Io, come puoi giudicare tu stesso, non ho le labbra a canotto e né gli zigomi e i seni fuori misura. Ci sono andata piano con la plastic surgery. Sono intervenuta solo laddove c’era da intervenire. Non ho mai voluto essere una super-figa da sballo, un’algida femme fatale, una Jessica Rabbit e quelle robe lì. Modelli peraltro rispettabilissimi. Vedi, sono una donna sobria, abbigliata in modo sportivo e senza tanti fronzoli. Quasi anonima direi. Pensi che abbia fatto però qualche differenza? Porte in faccia una dopo l’altra, alcune chiuse con garbo, altre letteralmente sbattute. Sorrisetti. Sguardi di sufficienza. Neanche come badante part-time andavo bene. Aggiungici poi l’altra discriminante d’aver superato i cinquanta. Il miracolo si è verificato solo due anni fa, ma solo perché la mia datrice di lavoro è una persona transessuale. Vedi, un piccolo seppur tardivo lieto fine la mia storia ce l’ha. Non entro nello specifico, ma oggi posso urlare a gran voce di avere finalmente un posticino dignitoso in questa fottutissima società. Lavoro con grande dedizione e con tutto l’impegno possibile, anche se in un campo diverso dagli studi che ho fatto. Non mi risparmio. È stata la più bella occasione che mi sia mai capitata, e sarò eternamente grata a chi mi ha dato questa opportunità, proprio quando ero ormai vicina a gettare tutto alle ortiche. L’amore non è arrivato, quello figurati se si scomoda. Ma non si può avere tutto, vero? La mia vita non è mai stata facile. Gli unici ricordi belli appartengono a giorni recentissimi. Sto assaporando ora quel po’ di serenità che… Stop. Mi lasci riprendere un po’ fiato. (…)

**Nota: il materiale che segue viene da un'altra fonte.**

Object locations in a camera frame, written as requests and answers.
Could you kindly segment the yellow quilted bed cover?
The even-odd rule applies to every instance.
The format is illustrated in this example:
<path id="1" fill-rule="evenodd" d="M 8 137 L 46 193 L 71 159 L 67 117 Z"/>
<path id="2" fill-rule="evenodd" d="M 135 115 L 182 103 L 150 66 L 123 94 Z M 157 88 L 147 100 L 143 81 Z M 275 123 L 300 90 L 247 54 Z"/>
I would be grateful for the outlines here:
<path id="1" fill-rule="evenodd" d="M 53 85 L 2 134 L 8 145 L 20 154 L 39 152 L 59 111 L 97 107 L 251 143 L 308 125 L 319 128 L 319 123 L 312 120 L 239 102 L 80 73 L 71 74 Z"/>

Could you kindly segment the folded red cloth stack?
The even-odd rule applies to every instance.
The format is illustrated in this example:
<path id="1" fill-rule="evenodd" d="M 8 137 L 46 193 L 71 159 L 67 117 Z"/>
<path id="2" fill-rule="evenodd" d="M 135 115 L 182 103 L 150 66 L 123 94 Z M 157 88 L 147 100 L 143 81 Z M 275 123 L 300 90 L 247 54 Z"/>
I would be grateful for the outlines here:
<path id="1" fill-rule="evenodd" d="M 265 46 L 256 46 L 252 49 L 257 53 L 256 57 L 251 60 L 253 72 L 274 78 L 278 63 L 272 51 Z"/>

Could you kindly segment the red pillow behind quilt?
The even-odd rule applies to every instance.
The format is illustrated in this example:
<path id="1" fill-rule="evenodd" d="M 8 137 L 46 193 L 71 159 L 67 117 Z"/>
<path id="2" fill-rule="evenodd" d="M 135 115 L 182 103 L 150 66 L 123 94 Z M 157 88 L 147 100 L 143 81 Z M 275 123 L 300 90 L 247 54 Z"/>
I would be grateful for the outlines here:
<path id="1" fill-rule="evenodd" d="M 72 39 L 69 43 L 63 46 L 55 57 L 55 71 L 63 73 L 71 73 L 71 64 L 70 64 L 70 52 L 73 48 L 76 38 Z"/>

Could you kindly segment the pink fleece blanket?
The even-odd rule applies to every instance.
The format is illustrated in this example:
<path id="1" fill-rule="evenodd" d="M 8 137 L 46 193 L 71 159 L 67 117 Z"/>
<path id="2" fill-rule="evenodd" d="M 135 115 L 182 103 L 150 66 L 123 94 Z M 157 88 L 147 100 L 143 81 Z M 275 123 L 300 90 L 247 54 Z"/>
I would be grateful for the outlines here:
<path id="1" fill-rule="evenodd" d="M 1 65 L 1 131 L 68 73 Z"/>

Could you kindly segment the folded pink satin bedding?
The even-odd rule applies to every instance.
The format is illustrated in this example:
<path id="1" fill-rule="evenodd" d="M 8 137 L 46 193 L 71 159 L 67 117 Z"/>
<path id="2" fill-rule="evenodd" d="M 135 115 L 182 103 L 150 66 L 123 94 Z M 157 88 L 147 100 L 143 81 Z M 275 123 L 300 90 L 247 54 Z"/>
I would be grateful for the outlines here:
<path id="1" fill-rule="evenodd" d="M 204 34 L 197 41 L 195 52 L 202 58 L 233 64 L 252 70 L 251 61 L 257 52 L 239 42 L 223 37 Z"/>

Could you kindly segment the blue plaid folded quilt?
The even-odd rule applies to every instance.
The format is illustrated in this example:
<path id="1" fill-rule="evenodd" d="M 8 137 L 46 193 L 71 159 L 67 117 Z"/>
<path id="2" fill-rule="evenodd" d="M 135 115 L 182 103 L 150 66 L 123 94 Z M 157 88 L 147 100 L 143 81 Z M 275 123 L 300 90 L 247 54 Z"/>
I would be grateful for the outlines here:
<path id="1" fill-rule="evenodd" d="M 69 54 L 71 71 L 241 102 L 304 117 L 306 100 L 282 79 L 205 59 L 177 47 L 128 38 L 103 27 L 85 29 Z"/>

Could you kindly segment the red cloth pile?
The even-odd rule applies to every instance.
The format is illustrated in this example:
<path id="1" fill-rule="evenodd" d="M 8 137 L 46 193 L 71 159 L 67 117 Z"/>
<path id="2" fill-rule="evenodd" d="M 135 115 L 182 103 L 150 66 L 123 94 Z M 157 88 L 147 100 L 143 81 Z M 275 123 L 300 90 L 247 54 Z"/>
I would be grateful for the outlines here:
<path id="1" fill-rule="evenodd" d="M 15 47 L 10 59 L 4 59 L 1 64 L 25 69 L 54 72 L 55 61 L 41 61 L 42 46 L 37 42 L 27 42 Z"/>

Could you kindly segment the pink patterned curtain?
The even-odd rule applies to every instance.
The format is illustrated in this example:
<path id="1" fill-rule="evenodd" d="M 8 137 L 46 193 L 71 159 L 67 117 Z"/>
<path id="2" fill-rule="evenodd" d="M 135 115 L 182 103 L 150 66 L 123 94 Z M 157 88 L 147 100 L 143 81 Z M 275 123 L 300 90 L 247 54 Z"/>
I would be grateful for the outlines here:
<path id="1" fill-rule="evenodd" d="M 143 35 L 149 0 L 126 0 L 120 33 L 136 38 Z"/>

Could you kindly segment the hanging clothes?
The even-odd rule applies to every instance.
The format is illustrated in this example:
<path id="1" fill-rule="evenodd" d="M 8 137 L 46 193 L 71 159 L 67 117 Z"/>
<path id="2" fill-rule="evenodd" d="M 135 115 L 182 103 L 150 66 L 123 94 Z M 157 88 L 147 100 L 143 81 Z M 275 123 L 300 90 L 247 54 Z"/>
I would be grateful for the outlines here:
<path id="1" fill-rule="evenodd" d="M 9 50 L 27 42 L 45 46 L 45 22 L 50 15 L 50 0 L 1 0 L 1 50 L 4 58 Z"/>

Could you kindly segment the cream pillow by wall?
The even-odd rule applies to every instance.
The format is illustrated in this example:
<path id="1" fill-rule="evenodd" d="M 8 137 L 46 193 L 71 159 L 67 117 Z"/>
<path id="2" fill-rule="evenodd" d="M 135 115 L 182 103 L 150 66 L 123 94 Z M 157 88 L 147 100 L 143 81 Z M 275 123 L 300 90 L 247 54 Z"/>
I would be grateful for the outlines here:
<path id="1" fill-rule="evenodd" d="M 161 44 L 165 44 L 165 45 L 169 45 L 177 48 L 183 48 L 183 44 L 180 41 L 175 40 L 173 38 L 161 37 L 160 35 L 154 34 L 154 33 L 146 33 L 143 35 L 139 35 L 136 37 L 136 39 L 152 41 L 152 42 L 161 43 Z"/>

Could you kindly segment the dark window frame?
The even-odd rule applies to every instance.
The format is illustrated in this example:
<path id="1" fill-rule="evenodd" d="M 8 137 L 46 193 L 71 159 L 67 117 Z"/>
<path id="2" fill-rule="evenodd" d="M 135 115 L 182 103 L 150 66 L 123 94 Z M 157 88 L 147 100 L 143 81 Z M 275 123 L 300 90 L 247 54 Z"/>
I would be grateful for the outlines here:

Il segreto è mettersi al riparo, segnare i confini netti di un territorio all’interno del quale puoi muoverti in tutta sicurezza. Noi – dico noi perché siamo una categoria sociale e umana ben precisa – dobbiamo cautelarci quotidianamente, senza dar mai nulla per scontato. Dopo averne sentite tante sono diventata impermeabile al giudizio degli altri, persino quando è positivo. Lascio che tutto mi scivoli addosso. Quando qualcuno di quegli sguardi mi trafigge, in coda all’ufficio postale o alle casse del supermercato, in autobus, al parco o dal dentista… semplicemente tiro dritta per la mia strada. Non voglio grane. Fortuna, mi dico, che in giro ci sono anche tante persone intelligenti. Ecco, mi consolo formulando questo tipo di considerazioni. (…) Non credo di avere molto altro da aggiungere. O meglio, di aneddoti da raccontare ne avrei, ma certi cassetti preferisco lasciarli chiusi. Dopo tanta tempesta desidero solo quiete, e passare più inosservata possibile. Inseguire l’approvazione degli altri stanca. Tanta fatica per essere cosa poi? Semplicemente una donna. L’avessi impiegata per vincere un Nobel o, che so, il primo premio alla lotteria.